The capacity of Daniel Webster's cranium was the largest on record, being 122 cubic inches. That of the Teutonic family, including English, Germans, and Americans, is 92 cubic inches. In the native African negro it is 83 cubic inches, and in the Australian and Hottentot but 75. The brain of the idiot seldom weighs over 23 ounces, and it is often much less than this. In one instance coming under my own observation, the weight of the entire brain was but 141 ounces. Mr. Gore has related in the "Anthropological Review" the particulars of a case of microcephaly in which the brain weighed but 10 ounces and 5 grains. The subject, a female, though forty-two years of age, had an intellect which is described as infantine. She could say a few words, such as "good," "child," "morning," with tolerable distinctness, but without connection or clear meaning, and was quite incapable of anything like conversation. Her habits were decent and cleanly, but she could not feed herself—at least with any degree of method or precision. She was fond of carrying and nursing a doll. In a case described in a subsequent number of the same journal, by Professor Marshall, the weight of the entire brain was but 81⁄2 ounces. The subject was a boy twelve years of age. Nothing is said relative to the intelligence manifested.
Absolutely, the normal human brain is larger than that of any other animal, except that of the elephant and the whale. Relatively to the height of the body, it very greatly exceeds the proportion existing in either. Leuret found the mean proportional weight of the brain to the rest of the body to be in fishes as 1 to 5,668. The range in these animals is, however, very great. In the bass, I found it, as the result of eleven observations, to be as 1 to 523; in the eel, twenty-two observations, as 1 to 1,429; and in the garfish, nine observations, as 1 to 8,915.
In reptiles of different orders Leuret determined the average to be as 1 to 1,321. I found the proportion in frogs to be as 1 to 520; in lizards, as 1 to 180; and, in the rattlesnake, as 1 to 1,825. The brain of an alligator, over six feet in length, which I examined, weighed but a little over half an ounce.
Next in order come the birds, and here we find a very decided increase in the proportion. From many determinations made by Haller, Cuvier, Cams, and himself, Leuret gives the average as 1 to 212. In the tomtit he found it as 1 to 12; in the canary-bird, as 1 to 14; in the pigeon, as 1 to 91; in the duck, as 1 to 241; in the chicken, as 1 to 377; and, in the goose, as 1 to 3,600. These are very great differences, and, as Leuret remarks, have no constant relation to the intelligence. It is worthy of notice that the brain is proportionally smaller in those birds which are domesticated, and which, consequently, do not have to make so severe a struggle for existence, than in the wild birds; and their brains, therefore, are more encumbered by fat. From determinations that I made, it was ascertained that the brain of the canary-bird reared in the United States was in weight compared to that of the body as 1 to 10·5, and in the Arctic sparrow as 1 to 11. No observations on record show proportionally larger brains than these.

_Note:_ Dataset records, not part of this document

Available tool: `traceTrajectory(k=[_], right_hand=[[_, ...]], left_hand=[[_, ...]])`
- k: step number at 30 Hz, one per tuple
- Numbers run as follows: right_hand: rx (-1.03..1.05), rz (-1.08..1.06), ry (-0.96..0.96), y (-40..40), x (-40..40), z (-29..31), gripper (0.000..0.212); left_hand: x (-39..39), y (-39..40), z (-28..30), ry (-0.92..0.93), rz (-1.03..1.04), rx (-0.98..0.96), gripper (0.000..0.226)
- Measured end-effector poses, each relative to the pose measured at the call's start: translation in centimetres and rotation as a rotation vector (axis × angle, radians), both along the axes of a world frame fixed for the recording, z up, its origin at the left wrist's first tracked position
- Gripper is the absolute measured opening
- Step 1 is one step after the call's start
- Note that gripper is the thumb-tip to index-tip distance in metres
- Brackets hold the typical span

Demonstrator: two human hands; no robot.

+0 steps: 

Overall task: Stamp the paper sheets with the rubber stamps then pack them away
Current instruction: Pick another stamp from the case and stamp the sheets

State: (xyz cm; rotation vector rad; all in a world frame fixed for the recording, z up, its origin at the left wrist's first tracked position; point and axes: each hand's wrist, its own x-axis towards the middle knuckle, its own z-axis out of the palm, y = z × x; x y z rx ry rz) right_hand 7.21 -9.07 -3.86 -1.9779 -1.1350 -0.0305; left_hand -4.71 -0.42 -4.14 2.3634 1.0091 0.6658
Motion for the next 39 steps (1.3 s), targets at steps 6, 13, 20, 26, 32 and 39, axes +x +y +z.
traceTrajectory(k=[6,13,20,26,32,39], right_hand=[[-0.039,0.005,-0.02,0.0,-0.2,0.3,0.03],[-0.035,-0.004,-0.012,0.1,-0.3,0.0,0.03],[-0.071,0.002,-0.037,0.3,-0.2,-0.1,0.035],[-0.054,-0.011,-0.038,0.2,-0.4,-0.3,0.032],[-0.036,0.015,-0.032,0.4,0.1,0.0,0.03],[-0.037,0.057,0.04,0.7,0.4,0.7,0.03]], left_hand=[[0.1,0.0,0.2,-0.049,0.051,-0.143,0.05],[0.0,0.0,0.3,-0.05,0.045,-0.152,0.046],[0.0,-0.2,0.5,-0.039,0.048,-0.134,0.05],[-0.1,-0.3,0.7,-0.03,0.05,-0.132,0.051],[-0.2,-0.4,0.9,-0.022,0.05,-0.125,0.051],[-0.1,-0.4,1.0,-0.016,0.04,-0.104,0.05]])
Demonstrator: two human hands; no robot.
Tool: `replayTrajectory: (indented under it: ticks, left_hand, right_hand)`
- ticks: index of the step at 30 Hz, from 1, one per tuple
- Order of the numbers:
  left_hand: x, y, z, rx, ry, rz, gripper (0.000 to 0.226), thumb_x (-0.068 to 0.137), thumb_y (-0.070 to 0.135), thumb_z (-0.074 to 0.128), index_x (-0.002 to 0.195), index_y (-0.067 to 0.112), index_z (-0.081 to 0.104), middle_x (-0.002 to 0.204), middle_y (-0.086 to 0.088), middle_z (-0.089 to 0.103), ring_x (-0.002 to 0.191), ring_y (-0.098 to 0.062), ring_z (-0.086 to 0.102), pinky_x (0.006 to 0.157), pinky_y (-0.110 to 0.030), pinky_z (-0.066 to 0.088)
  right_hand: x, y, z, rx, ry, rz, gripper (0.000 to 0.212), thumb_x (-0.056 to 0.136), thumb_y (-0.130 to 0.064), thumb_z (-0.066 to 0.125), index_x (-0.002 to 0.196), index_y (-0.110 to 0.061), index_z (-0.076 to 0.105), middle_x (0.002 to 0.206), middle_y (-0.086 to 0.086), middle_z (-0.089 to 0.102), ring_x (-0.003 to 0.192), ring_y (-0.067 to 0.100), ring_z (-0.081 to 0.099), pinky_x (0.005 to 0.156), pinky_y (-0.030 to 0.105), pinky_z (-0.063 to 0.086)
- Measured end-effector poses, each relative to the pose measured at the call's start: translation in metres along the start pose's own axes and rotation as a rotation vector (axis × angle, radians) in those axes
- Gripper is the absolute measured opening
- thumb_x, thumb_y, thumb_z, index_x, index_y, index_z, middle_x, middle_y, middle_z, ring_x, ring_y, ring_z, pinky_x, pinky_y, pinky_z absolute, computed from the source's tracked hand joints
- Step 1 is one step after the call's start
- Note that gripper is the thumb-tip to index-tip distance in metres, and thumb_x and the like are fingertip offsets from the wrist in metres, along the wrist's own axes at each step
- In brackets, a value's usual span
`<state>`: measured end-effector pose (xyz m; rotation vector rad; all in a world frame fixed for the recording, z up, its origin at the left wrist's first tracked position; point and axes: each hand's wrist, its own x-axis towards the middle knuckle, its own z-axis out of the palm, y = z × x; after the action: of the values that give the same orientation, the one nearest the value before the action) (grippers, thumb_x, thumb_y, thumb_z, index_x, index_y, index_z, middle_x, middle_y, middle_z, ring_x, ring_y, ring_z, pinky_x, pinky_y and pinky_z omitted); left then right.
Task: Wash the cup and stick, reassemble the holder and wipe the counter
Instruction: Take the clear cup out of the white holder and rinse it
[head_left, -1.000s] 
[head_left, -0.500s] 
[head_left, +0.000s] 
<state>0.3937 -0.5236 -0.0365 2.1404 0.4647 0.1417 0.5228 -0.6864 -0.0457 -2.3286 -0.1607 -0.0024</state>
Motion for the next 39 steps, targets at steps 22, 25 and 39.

Among mammals we find a still greater increase in the weight of the brain as compared with that of the body. Leuret found it to range in the monkeys from as 1 to 22, 24, and 25; in the dolphin it was as 1 to 36; in the cat, as 1 to 94; in the rat, as 1 to 130; in the fox, as 1 to 205; in the dog, as 1 to 305; in the sheep, as 1 to 351; in the horse, as 1 to 700; and, in the ox, as 1 to 750. The mean for the class of mammals, exclusive of man, was as 1 to 186. My own observations accord very closely with those of Leuret. I found that in the prairie-wolf the proportion between the brain and the body was as 1 to 220; in the wild cat, as 1 to 158; and in the rat, as 1 to 132.
If these figures teach anything at all, it is that there is no definite relation existing between the intelligence of animals and the absolute or relative size of the brain. It is true that, taking the data collected by Leuret as the basis, there is a well-defined relation between the mental development and the brain, as regards the several classes of vertebrate animals; for in fishes, the lowest, the brain is but one 5,668th part of the body; in reptiles, the next highest, it is one 1,321st part; in birds, next in the ascending scale, it is one 212th part; and in mammals, the highest of all, one 186th part. There is, therefore, beginning with the lowest class, a regular ascent in the volume of the brain till it reaches the maximum in mammals.

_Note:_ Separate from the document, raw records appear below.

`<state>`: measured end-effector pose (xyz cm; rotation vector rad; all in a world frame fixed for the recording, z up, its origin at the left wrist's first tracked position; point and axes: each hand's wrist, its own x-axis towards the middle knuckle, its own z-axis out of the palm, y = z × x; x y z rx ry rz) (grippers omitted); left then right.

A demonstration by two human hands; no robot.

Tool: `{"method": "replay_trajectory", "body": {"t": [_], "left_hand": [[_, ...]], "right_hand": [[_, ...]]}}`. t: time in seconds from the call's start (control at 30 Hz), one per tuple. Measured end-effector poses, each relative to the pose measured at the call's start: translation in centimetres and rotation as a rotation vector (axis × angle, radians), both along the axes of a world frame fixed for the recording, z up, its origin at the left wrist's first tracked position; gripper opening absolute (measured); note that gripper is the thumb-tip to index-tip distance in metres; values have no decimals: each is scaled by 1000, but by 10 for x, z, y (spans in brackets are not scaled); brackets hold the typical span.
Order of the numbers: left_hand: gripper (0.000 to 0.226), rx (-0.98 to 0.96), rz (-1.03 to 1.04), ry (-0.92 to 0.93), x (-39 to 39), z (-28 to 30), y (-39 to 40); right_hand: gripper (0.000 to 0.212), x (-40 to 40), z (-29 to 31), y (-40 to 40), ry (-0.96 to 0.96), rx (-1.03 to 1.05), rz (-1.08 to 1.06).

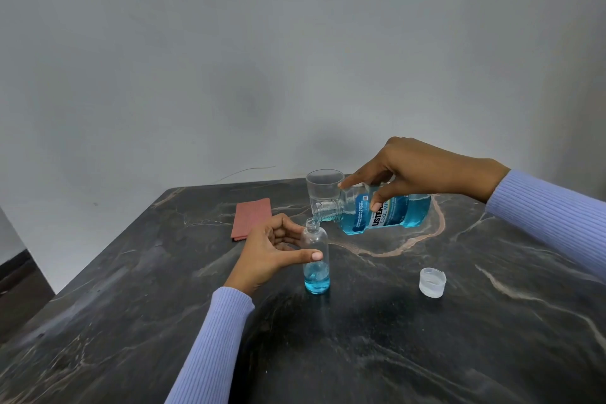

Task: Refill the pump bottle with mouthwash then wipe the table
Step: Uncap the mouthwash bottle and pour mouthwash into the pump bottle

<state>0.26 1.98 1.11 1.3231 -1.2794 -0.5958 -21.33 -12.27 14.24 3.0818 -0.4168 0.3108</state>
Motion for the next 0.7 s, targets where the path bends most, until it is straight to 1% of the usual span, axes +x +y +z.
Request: {"method": "replay_trajectory", "body": {"t": [0.2,0.7], "left_hand": [[52,-6,5,-6,0,0,0],[46,-4,-15,2,0,-1,0]], "right_hand": [[51,0,1,1,7,4,-5],[51,1,3,2,30,-24,-5]]}}
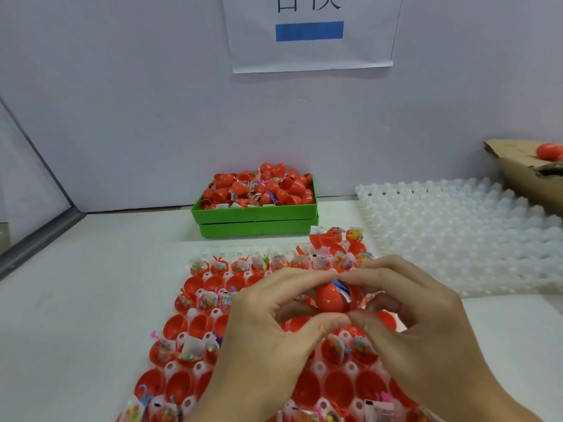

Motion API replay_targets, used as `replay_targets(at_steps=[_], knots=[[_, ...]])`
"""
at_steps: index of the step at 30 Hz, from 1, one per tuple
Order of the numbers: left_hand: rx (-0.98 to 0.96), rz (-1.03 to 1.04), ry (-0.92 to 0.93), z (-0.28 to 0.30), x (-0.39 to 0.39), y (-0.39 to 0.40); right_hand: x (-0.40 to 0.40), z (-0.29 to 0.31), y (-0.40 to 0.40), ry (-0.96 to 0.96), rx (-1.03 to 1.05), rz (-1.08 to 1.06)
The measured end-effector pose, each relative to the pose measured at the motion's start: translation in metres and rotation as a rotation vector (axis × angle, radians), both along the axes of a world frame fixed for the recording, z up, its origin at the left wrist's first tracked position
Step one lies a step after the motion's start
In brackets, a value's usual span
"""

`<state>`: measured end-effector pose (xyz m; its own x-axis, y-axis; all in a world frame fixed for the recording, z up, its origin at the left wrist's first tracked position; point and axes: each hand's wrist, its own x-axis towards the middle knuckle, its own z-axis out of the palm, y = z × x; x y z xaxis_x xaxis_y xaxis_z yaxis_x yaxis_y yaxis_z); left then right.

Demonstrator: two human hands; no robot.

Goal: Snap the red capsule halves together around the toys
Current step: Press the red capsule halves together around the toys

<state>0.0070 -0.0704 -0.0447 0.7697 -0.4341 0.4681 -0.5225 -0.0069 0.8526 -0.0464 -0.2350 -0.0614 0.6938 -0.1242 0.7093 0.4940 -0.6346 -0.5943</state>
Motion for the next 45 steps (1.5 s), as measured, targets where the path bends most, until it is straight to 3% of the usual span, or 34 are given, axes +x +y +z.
replay_targets(at_steps=[3,17,24,30,41,45], knots=[[-0.006,0.042,-0.022,0.000,-0.003,-0.003,0.000,-0.001,0.001,-0.020,-0.056,-0.048],[-0.032,0.072,0.034,-0.010,-0.004,-0.006,-0.002,0.000,0.010,0.036,0.231,0.083],[-0.004,0.073,-0.075,-0.007,-0.009,-0.008,-0.001,-0.003,0.016,0.027,0.372,0.101],[-0.047,0.013,0.052,-0.005,-0.006,-0.007,-0.001,0.000,0.018,0.023,0.472,0.123],[-0.132,0.119,0.075,-0.009,-0.008,-0.009,-0.002,0.001,0.015,0.037,0.345,0.134],[-0.160,0.014,0.120,-0.008,-0.009,-0.009,-0.002,0.002,0.014,0.032,0.355,0.089]])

But, when we look at the relation as it exists between the different orders and genera of any one class, we can not say that there is any such variation in the degree of mental development as we should expect to find if the brain were the only source of the intelligence, and some members of the very lowest class have relatively larger brains than certain animals of the very highest. Thus, the brain of the bass is to the body as 1 to 523, while in the horse it is but as 1 to 700, and in the ox as 1 to 750. If the relative size of the brain is to be taken as an indication of the degree of intelligence, we must regard the bass as a more intellectual animal than either the horse or the ox. The lizard has a brain which bears the high proportion to the body of 1 to 180. This is greater than that existing in the fox, the dog, the sheep, and several other mammals. The canary-bird and the Arctic sparrow have brains proportionately larger than those of any other known animals, including man, and yet no one will contend that these animals stand at the top of the scale of mental development. Man, who certainly stands at the head of the class of mammals, and of all other animals, so far as mind is concerned, rarely has a brain more than one fiftieth the weight of the body, a proportion which is much greater in several other mammals, and is, as we have seen, exceeded by many of the smaller birds.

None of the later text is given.